▶ **WHAT THE EXERCISE ASKS**:
The reply should hold every line of the data below, unchanged, and none of the pictures.

▶ **INFORMATION PROVIDED**:
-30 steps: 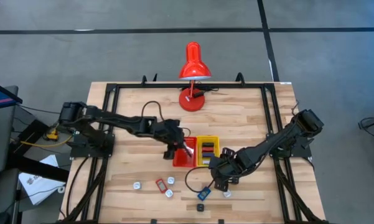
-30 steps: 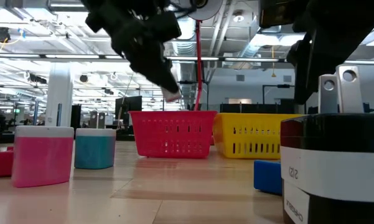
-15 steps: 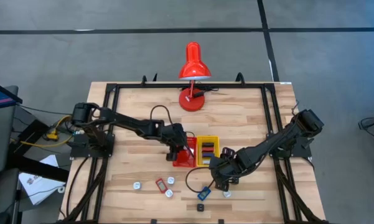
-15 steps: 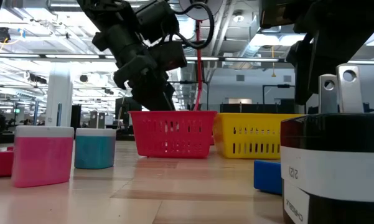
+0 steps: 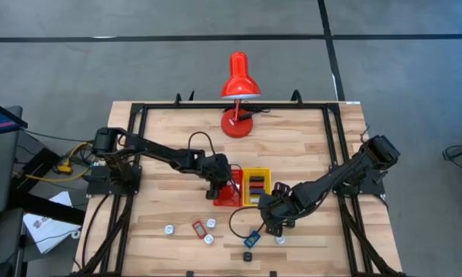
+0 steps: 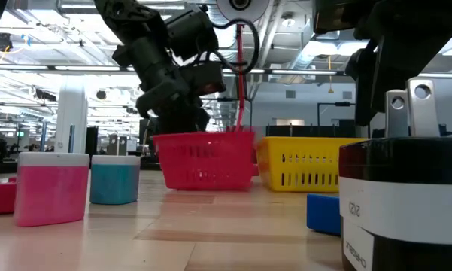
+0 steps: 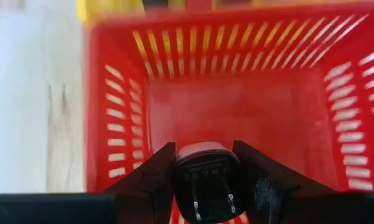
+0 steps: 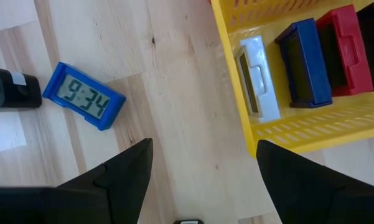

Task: Pick & Place Office items
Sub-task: Put the top left black white charger adapter into the red bin, then put the left blue charger adapter into the red bin

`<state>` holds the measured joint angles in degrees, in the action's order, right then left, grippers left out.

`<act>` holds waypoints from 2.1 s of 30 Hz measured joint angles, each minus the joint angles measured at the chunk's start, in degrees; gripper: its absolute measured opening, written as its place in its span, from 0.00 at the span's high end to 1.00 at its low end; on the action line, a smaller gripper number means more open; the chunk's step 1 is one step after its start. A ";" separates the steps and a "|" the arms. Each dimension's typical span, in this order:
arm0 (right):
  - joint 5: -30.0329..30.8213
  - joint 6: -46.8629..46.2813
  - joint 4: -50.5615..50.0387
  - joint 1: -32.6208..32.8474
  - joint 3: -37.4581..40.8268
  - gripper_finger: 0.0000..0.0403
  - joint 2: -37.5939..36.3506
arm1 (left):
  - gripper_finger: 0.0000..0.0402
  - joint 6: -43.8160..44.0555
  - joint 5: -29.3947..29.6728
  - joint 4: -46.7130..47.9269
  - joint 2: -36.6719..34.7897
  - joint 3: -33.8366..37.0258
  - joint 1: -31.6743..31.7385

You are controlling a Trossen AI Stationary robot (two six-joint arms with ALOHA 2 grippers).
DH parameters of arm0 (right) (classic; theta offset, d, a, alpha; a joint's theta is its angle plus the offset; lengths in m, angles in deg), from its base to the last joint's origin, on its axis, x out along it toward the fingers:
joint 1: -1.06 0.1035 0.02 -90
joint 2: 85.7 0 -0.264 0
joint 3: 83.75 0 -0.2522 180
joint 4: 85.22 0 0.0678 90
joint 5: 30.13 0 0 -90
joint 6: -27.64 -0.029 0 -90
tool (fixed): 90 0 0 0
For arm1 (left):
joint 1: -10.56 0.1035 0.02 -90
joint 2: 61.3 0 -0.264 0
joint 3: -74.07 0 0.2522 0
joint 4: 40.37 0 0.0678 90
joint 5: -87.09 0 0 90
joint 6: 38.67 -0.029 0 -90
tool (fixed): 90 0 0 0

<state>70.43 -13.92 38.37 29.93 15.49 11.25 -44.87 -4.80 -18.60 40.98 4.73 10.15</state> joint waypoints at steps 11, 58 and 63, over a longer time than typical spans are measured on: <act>0.00 0.00 0.55 0.00 0.00 0.31 0.00 | 0.58 0.00 0.09 0.00 -0.76 0.01 0.00; 0.24 -0.21 2.88 -0.92 0.00 0.31 0.00 | 0.13 40.04 -2.82 18.06 -37.72 21.85 -26.56; 0.24 -0.44 2.84 -0.92 0.00 0.31 0.00 | 0.15 42.41 -2.02 16.58 -36.30 22.39 -27.98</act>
<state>70.68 -14.36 41.21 29.01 15.49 11.25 -2.46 -6.82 -2.02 4.69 27.12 -17.83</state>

▶ **RESPONSE**:
-30 steps: 
-30 steps: 
-15 steps: 
-15 steps: 
+0 steps: 
+0 steps: 
+0 steps: 
+0 steps: 

Task: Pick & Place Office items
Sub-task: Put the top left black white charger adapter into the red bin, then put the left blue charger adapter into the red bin

`<state>` holds the measured joint angles in degrees, in the action's order, right then left, grippers left out.

`<act>` holds waypoints from 2.1 s of 30 Hz measured joint angles, each minus the joint angles measured at the chunk's start, in degrees; gripper: its absolute measured opening, written as its place in its span, from 0.00 at the span's high end to 1.00 at its low end; on the action line, a smaller gripper number means more open; the chunk's step 1 is one step after its start. A ";" separates the steps and a "|" the arms. Each dimension's typical span, in this order:
arm0 (right):
  - joint 5: -30.0329..30.8213
  - joint 6: -46.8629..46.2813
  - joint 4: -50.5615..50.0387
  - joint 1: -32.6208..32.8474
  - joint 3: -37.4581..40.8268
  - gripper_finger: 0.0000..0.0403
  - joint 2: -37.5939..36.3506
arm1 (left):
  - gripper_finger: 0.0000..0.0402
  - joint 6: -43.8160..44.0555
  - joint 5: -29.3947..29.6728
  - joint 4: -46.7130..47.9269
  - joint 2: -36.6719..34.7897
  - joint 3: -33.8366..37.0258
  - joint 1: -31.6743..31.7385

You are controlling a Trossen AI Stationary robot (two six-joint arms with ALOHA 2 grippers).
DH parameters of arm0 (right) (classic; theta offset, d, a, alpha; a joint's theta is its angle plus the offset; lengths in m, angles in deg), from its base to the last joint's origin, on its axis, x out along it toward the fingers:
joint 1: -1.06 0.1035 0.02 -90
joint 2: 85.7 0 -0.264 0
joint 3: 83.75 0 -0.2522 180
joint 4: 85.22 0 0.0678 90
joint 5: 30.13 0 0 -90
joint 6: -27.64 -0.029 0 -90
tool (fixed): 90 0 0 0
For arm1 (left):
joint 1: -10.56 0.1035 0.02 -90
joint 2: 61.3 0 -0.264 0
joint 3: -74.07 0 0.2522 0
joint 4: 40.37 0 0.0678 90
joint 5: -87.09 0 0 90
joint 6: 38.67 -0.029 0 -90
tool (fixed): 90 0 0 0

<state>70.43 -13.92 38.37 29.93 15.49 11.25 -44.87 -4.80 -18.60 40.98 4.73 10.15</state> joint waypoints at steps 11, 58 and 63, over a longer time than typical spans are measured on: <act>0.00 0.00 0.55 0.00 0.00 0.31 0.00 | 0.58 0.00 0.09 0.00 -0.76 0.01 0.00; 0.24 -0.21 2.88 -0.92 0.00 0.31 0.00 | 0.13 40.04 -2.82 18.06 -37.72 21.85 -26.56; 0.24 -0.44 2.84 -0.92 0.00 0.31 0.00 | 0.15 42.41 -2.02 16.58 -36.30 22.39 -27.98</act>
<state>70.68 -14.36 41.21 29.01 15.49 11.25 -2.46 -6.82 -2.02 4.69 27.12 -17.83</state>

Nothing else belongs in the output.